I actually did cancel my insurance two weeks ago. That's odd to read this thread. Synchronicity?

What an interesting post. Yes, we have made that step from seeing the man as A MAN.

I want to reply by looking at the other side of this facade. Which I think is self-sufficiency. Or a relative self-sufficiency. Either we produce the things we need, or The Man does it for us.

I'm really quite out of it this morning. So this post might be abbreviated, if it even makes sense. However, I'm out of it for the very reason that this thread was started. My entire life is upset by the way we are living. As an example, try to find a place to live where you don't hear piston noise. It's very difficult now.

My point is, we are comfortable now. Dental floss? Walmart. Avocado? Safeway. When I shop, I look at an artichoke and think- two years. And watering. And insects. That's a hell of a lot of work for a few mouthfulls. When I see a digital camera, I think of Avogadro, Liebnitz, and all of the armies of engineers who pioneered the diode, and the integrated circuit, and computer science, and materials engineering, and modern machine tool manufacturing. And everything the modern world stands for. And if one asks the question "Why?", they get no answer. Except boredom and comfort.

What I mean is, if we are to beat The Man, we have to go back to a time before. To that time when life was harder. I don't see any way around it. And with global warming, we have yet that one more huge reason to return to that time before.

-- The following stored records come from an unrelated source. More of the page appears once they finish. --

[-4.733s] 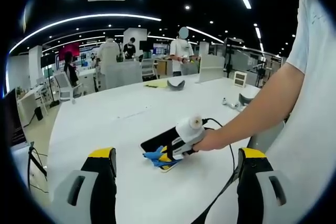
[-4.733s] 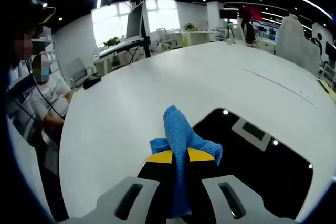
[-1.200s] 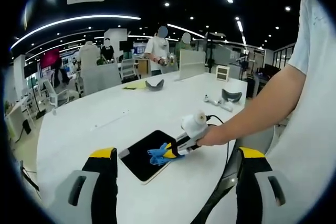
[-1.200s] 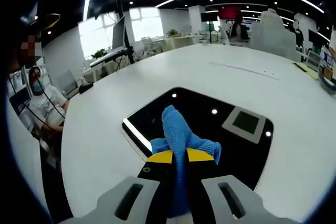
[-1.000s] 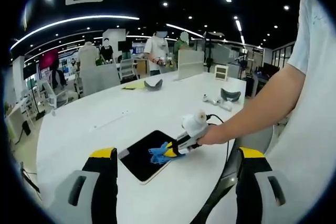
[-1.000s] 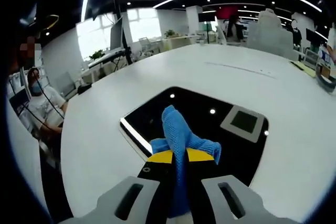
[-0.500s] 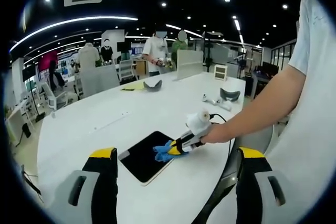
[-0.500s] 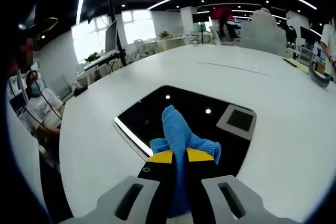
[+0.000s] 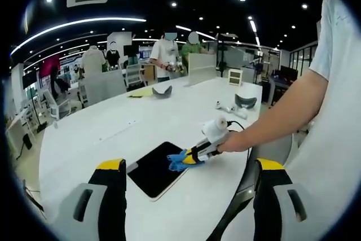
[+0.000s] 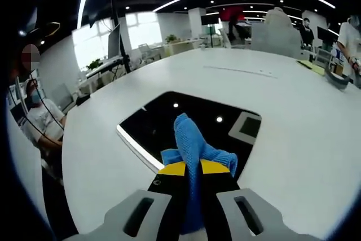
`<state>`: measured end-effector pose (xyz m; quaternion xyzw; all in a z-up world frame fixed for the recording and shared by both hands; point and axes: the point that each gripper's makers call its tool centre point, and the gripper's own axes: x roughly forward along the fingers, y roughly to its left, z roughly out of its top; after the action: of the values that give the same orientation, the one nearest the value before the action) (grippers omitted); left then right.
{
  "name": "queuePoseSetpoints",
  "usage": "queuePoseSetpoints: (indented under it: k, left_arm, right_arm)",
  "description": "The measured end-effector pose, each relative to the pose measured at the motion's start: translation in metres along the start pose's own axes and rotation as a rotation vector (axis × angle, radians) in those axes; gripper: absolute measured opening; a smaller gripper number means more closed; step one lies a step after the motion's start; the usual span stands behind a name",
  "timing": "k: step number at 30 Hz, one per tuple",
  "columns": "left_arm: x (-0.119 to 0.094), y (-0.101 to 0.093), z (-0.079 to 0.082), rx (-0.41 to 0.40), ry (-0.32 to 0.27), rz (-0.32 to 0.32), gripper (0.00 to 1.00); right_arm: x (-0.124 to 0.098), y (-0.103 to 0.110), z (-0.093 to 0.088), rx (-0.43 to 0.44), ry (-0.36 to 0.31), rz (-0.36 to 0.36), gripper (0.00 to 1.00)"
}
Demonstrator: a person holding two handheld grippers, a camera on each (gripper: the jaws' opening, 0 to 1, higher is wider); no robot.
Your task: Wipe the mirror surface with the cleaning cloth until all visible marks leave the cleaned area.
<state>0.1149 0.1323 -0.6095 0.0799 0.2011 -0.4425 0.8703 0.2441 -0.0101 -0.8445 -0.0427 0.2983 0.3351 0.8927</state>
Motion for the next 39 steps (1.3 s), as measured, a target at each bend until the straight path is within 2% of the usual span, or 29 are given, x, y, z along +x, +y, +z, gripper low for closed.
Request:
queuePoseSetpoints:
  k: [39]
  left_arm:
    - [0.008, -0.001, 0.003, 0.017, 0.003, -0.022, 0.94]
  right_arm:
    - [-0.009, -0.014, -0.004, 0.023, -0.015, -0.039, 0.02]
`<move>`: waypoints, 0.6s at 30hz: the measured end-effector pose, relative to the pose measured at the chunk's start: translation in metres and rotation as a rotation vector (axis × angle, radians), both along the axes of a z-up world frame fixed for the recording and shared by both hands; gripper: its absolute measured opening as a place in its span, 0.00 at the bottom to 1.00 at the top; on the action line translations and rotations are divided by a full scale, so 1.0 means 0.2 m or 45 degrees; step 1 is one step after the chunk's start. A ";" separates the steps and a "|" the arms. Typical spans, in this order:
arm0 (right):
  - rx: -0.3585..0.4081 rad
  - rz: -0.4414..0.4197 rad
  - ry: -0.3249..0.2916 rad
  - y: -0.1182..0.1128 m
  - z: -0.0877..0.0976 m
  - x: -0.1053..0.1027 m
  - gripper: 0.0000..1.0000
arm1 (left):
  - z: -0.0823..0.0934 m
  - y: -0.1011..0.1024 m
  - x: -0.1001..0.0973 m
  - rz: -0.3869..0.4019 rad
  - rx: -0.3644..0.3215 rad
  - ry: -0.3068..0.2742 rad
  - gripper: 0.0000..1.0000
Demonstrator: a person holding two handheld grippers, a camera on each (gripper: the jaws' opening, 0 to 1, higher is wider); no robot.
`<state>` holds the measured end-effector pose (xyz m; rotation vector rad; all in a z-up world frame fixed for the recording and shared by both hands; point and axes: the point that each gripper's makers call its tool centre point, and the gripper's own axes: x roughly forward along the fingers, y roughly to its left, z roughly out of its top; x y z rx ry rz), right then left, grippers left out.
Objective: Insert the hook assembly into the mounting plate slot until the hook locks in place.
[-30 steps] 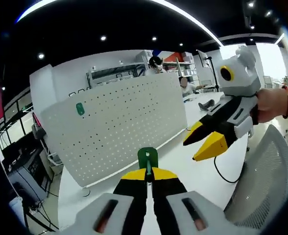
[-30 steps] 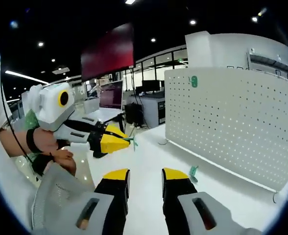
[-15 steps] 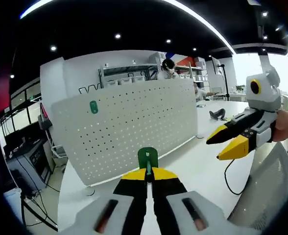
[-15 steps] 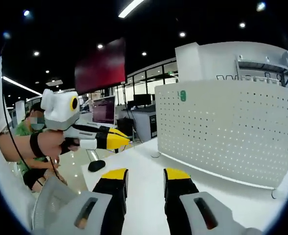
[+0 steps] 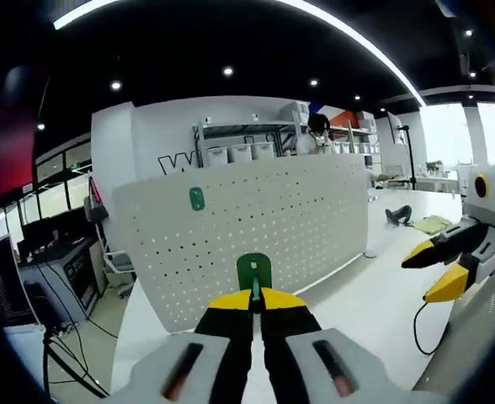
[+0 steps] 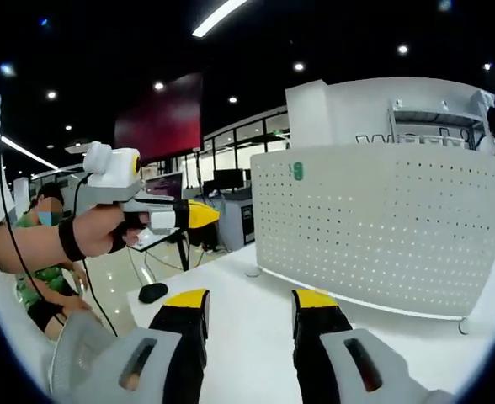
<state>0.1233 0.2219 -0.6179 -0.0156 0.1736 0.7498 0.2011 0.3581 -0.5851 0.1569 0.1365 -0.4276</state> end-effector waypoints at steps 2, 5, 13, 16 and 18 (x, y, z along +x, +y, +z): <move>-0.002 -0.016 -0.013 -0.01 0.01 0.01 0.45 | 0.01 0.01 0.02 0.006 -0.013 -0.002 0.02; -0.009 -0.023 0.001 -0.02 0.00 0.01 0.45 | 0.01 0.02 0.05 0.012 -0.032 0.002 0.02; -0.031 -0.052 -0.003 -0.06 0.00 0.01 0.45 | 0.01 0.04 0.13 0.034 -0.056 0.024 0.02; -0.011 -0.052 -0.002 -0.07 0.02 0.01 0.49 | 0.02 0.05 0.16 0.037 -0.097 0.022 0.02; -0.009 -0.077 -0.045 -0.08 0.05 0.02 0.51 | 0.02 0.06 0.18 0.052 -0.091 0.015 0.02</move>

But we have forgotten. I sometimes look at a bar of soap. Or a stick of butter. You know what I mean. Make it.

I thought we had this discussion in 1970. See how addictive comfort is? It's not wrong. But to this degree, it is wrong. In these numbers, it is wrong. It has divided us. My head. It hurts. Right now it hurts. I spent my entire life looking at this. Thank god you all see it now. But I lost my life wanting what we had, and gave up. Strong backs, and a community of friends.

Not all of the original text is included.